Thanks to nationwide efforts to ensure foreign trade, China has reported better than expected foreign trade in the first half of the year, with imports and exports of goods at 14.24 trillion yuan ($2.04 trillion), down 3.2 percent year-on-year and narrowing the decline 1.7 percentage points compared to the first five months.
During the period, the country’s exports dropped 3 percent to 7.71 trillion yuan and imports fell 3.3 percent to 6.53 trillion yuan, data from the General Administration of Customs (GAC) showed on Tuesday.
However, both imports and exports registered positive growth in June, reflecting signs of faster recovery and stability as some countries loosened lockdowns and domestic demand increased with coronavirus outbreak under control at home.
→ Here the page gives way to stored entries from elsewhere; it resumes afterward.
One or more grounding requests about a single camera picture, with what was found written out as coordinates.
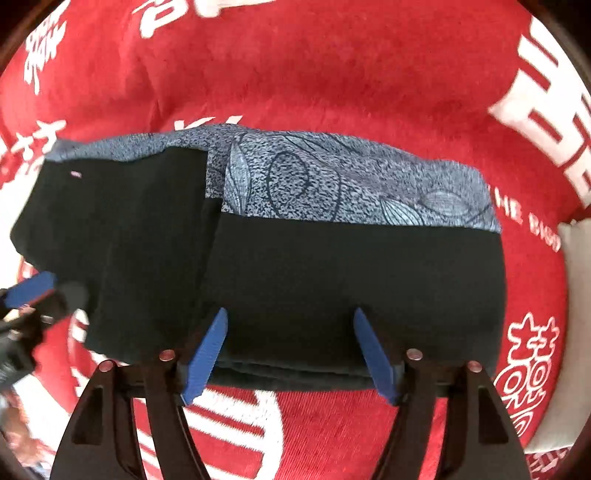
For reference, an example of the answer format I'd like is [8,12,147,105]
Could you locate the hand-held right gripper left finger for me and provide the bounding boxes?
[48,307,230,480]

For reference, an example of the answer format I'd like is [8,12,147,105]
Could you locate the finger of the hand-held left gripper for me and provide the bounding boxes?
[2,270,89,325]

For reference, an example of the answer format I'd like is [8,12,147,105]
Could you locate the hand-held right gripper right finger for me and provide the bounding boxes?
[353,308,532,480]

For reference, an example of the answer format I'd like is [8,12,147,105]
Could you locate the black pants with blue trim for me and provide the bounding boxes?
[9,124,506,393]

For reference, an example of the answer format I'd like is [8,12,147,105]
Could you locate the red printed blanket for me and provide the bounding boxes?
[0,0,591,480]

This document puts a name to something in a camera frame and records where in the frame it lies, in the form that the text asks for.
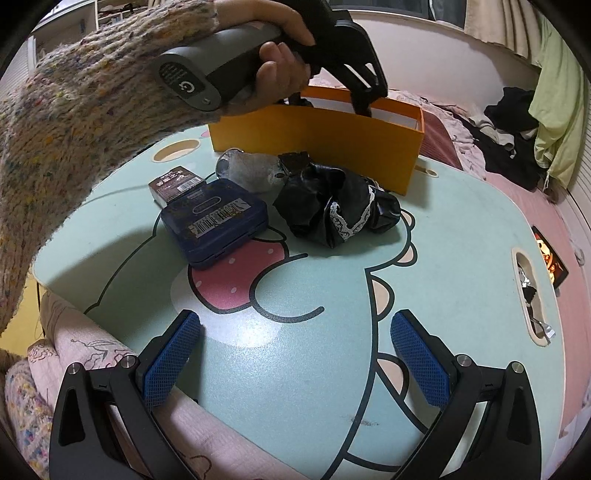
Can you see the translucent grey pouch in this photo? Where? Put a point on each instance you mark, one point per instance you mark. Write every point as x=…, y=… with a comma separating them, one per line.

In June, the country’s foreign trade increased 5.1 percent year-on-year, with exports growing 4.3 percent and imports up 6.2 percent.
The rise in China’s trade is sending a strong positive signal for China’s recovery and a rebound in international orders, Liu Xuezhi, a macroeconomics expert at the Bank of Communications told the Global Times on Tuesday.
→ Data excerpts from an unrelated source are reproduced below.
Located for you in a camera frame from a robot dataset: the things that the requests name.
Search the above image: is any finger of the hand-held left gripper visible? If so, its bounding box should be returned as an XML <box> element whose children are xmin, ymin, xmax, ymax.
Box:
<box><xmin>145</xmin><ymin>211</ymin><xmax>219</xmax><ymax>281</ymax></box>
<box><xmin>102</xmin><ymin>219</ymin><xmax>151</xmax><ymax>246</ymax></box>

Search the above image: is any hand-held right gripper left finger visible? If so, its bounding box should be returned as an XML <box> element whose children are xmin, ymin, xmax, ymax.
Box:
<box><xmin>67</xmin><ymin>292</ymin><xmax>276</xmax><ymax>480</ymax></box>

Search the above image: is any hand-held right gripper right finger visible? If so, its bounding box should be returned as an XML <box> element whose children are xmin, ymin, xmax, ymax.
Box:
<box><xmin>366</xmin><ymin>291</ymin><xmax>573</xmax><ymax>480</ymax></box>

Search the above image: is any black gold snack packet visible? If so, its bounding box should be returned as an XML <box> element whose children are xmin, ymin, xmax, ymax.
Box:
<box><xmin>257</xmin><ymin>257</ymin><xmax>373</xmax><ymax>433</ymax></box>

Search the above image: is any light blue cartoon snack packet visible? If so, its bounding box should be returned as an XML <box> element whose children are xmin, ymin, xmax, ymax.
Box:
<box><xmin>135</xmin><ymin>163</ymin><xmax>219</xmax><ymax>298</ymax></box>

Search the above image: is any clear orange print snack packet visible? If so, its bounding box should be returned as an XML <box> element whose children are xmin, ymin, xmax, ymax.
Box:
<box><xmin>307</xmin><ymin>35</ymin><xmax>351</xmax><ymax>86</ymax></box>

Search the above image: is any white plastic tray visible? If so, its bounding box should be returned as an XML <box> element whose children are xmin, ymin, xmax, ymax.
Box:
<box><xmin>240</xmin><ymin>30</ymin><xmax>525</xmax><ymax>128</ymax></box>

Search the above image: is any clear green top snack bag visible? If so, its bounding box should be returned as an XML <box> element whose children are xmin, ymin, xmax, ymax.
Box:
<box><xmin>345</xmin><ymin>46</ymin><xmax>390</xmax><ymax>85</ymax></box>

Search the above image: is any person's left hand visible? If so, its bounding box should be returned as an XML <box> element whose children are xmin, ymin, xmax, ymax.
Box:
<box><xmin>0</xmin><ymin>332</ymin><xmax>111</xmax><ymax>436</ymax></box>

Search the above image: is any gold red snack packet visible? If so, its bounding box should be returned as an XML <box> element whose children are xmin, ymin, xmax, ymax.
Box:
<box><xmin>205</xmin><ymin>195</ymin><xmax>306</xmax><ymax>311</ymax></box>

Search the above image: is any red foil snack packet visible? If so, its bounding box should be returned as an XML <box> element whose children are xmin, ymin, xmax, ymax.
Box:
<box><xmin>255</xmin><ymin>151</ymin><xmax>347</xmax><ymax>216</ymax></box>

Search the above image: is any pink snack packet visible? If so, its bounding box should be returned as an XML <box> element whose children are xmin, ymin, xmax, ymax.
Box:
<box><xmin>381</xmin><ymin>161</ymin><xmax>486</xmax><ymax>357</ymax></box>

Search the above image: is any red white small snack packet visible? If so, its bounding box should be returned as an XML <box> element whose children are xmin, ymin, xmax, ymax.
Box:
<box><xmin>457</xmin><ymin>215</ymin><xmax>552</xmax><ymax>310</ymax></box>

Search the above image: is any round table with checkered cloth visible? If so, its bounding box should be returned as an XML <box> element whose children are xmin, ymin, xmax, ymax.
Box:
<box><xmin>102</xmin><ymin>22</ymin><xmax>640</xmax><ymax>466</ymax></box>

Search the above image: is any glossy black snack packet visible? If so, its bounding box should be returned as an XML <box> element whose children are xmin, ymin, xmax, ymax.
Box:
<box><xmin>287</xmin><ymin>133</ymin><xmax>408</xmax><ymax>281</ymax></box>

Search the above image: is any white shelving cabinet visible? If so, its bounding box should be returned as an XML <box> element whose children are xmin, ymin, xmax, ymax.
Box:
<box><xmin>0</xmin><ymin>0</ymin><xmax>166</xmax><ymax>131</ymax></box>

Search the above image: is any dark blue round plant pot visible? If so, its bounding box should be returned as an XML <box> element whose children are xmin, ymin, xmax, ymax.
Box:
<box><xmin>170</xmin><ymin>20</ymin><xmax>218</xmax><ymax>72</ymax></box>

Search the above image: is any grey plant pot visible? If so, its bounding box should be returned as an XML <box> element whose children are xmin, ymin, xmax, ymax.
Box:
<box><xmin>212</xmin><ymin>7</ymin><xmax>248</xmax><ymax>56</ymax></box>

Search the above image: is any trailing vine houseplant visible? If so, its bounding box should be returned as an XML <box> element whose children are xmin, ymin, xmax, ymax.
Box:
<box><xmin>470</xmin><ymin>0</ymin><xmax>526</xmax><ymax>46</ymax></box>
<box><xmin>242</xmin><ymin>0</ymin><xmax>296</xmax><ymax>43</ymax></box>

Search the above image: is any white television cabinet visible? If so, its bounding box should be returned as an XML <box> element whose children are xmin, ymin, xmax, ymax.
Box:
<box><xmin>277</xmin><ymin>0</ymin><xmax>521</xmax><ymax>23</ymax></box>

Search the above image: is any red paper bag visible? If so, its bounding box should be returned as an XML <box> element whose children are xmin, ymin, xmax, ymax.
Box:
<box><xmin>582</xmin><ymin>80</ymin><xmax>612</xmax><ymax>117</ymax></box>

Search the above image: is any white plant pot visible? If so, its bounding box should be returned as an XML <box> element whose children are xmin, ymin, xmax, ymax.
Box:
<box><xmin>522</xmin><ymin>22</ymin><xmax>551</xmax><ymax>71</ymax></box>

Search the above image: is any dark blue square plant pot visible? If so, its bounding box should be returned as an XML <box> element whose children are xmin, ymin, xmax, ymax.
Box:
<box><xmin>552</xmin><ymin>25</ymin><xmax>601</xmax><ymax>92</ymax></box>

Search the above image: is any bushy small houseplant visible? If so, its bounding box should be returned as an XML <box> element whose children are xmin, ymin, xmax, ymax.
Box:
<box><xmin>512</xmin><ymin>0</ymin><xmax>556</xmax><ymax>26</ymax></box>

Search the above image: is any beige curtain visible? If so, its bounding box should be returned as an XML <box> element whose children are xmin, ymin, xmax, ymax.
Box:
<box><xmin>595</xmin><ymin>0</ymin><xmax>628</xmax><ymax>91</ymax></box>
“There has been a significant acceleration in China’s production activities, and the June figures show that demand in the international market is also recovering and more orders were made and fulfilled last month.”
In the first half, ASEAN became China’s biggest trading partner, with foreign trade increasing 5.6 percent to 2.09 trillion yuan.
By contrast, China’s foreign trade with the EU was down 1.8 percent to 1.99 trillion yuan, and down 6.6 percent with the US to 1.64 trillion yuan.
The robust growth in trade between China and ASEAN is the result of the effective containment of the coronavirus in the regions and the free trade contracts signed over the years, Liu said. “Supply chains with ASEAN are likely to be the first to fully recover, with the free trade deal and less disruption to stimulate more demand after the coronavirus outbreak.”
It’s worth mentioning that China’s exports of urgently needed supplies grew rapidly in the first six months as the country ramped up efforts to help combat the global pandemic. During the period, the country’s exports of textile products including face masks surged 32.4 percent, according to the GAC. Exports of medicines grew 23.6 percent and pharmaceutical exports soared 46.4 percent.
Bai Ming, a researcher at the Chinese Academy of International Trade and Economic Cooperation, told the Global Times that inelastic demand for China’s products is bound to lift the trade volume in the second half of this year.
Over the second half of the year, trade may start to normalize even as the global pandemic persists, Bai said. “As overseas demand picks up and supply chains recover somewhat, trade will also start to recover between China and some of its biggest trade partners, including Europe and the US,” he said.